WHAT THE EXERCISE ASKS: Your task is to transcribe all of the data below exactly, omitting the images.

DATASET EXTRACT:
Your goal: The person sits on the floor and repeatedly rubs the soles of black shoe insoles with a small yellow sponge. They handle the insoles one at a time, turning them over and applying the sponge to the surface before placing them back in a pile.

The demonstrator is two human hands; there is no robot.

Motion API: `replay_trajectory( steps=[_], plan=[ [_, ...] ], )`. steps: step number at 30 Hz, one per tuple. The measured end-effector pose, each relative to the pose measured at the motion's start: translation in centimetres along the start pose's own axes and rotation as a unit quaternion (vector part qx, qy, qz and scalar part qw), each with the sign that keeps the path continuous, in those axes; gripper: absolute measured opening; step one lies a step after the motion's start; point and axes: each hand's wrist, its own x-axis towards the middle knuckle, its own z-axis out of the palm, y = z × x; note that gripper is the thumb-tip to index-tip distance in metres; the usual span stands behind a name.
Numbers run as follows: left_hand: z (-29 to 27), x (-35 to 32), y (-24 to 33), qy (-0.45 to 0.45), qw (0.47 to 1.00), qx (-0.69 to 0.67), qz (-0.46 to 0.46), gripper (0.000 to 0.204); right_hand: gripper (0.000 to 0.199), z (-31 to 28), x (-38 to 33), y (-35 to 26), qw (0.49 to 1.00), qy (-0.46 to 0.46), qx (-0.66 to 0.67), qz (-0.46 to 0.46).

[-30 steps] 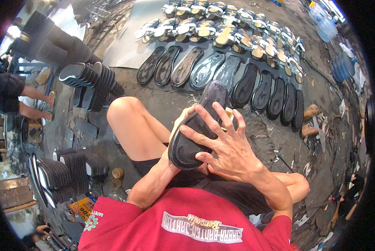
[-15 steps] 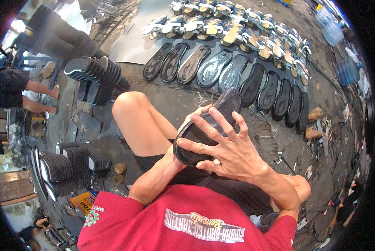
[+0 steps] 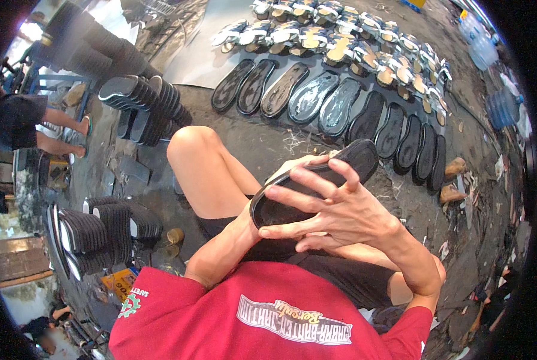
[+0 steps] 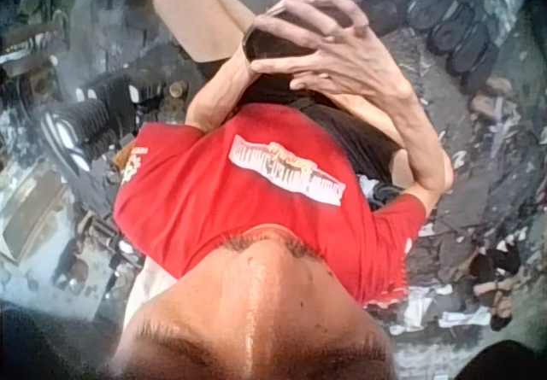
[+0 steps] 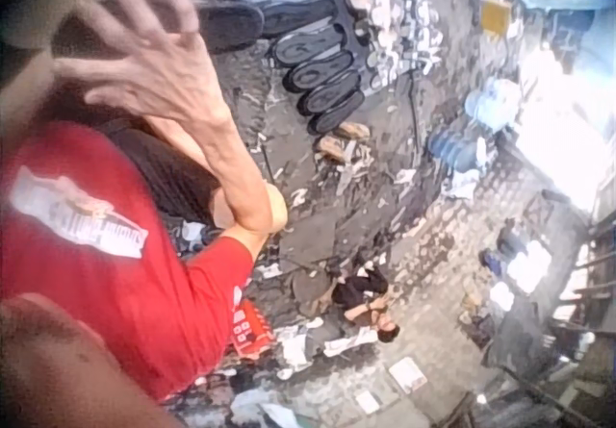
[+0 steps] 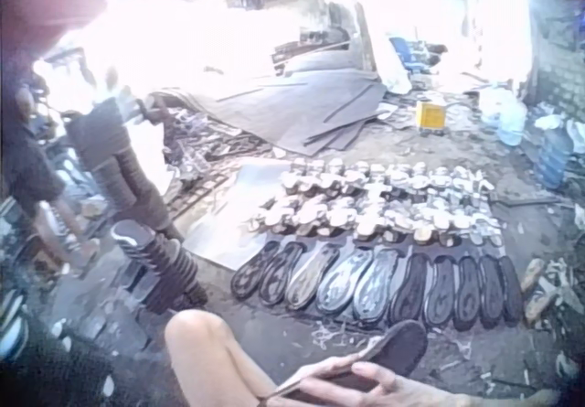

SOLUTION TO THIS PROBLEM:
Your goal: The person sits on the floor and repeatedly rubs the soles of black shoe insoles with a small yellow sponge. They handle the insoles one at a time, turning them over and applying the sponge to the surface before placing them back in a pile.

The demonstrator is two human hands; there is no robot.

Motion API: `replay_trajectory( steps=[_], plan=[ [_, ...] ], )`. steps: step number at 30 Hz, one per tuple. The measured end-effector pose, each relative to the pose measured at the motion's start: translation in centimetres along the start pose's own axes and rotation as a unit quaternion (vector part qx, qy, qz and scalar part qw), each with the sign that keeps the path continuous, in those axes; gripper: absolute measured opening; step one lies a step after the motion's start; point and axes: each hand's wrist, its own x-axis towards the middle knuckle, its own z-axis out of the palm, y = z × x; note that gripper is the thumb-tip to index-tip distance in metres; the usual span stands behind a name.
Numbers run as follows: left_hand: z (-29 to 27), x (-35 to 32), y (-24 to 33), qy (-0.45 to 0.45), qw (0.47 to 1.00), qx (-0.69 to 0.67), qz (-0.46 to 0.46), gripper (0.000 to 0.204); right_hand: gripper (0.000 to 0.199), z (-31 to 28), x (-38 to 33), y (-35 to 26), qw (0.49 to 1.00), qy (-0.46 to 0.46), qx (-0.66 to 0.67), qz (-0.46 to 0.46).

[-30 steps] 
[-15 steps] 
[+0 steps] 
[+0 steps] 
[+0 steps] 
[+0 steps] 

Nothing else is needed to finish the exercise.